### How to complete this task
Start at the line that contains "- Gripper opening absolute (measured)". Repeat it and each line after it, exactly, up to and including the final line of the data.

########

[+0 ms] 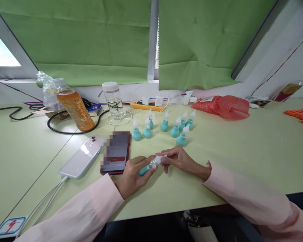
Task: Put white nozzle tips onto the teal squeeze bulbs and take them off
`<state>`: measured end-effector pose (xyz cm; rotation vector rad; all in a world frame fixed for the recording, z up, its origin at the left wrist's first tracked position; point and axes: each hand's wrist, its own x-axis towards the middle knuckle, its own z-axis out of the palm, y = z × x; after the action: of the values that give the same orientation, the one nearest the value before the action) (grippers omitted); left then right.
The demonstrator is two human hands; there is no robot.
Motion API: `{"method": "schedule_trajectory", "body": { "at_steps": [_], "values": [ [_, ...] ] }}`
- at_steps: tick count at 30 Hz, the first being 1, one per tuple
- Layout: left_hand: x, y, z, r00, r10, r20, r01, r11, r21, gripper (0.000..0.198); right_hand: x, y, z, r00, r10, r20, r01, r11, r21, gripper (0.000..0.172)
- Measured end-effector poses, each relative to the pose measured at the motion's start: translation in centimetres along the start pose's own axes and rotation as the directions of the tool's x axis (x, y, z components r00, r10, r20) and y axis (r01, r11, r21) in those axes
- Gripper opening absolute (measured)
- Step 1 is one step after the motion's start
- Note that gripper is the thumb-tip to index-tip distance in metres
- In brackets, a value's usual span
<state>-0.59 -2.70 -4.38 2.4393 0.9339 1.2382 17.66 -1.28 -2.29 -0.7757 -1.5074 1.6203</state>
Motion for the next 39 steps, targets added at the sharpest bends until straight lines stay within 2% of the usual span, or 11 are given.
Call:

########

### Written solution
- Gripper opening absolute (measured)
- Step 1 is one step after the motion's start
- Note that gripper is the thumb-tip to index-tip distance in metres
- In brackets, a value's usual span
<state>-0.59 -2.70 -4.38 2.4393 0.9339 1.2382 17.66 -1.28 -2.29 -0.7757 -1.5074 1.6203</state>
Motion for the next 39 steps, targets added at the sharpest bends until straight lines stay within 2% of the usual span, or 11 are given.
Call:

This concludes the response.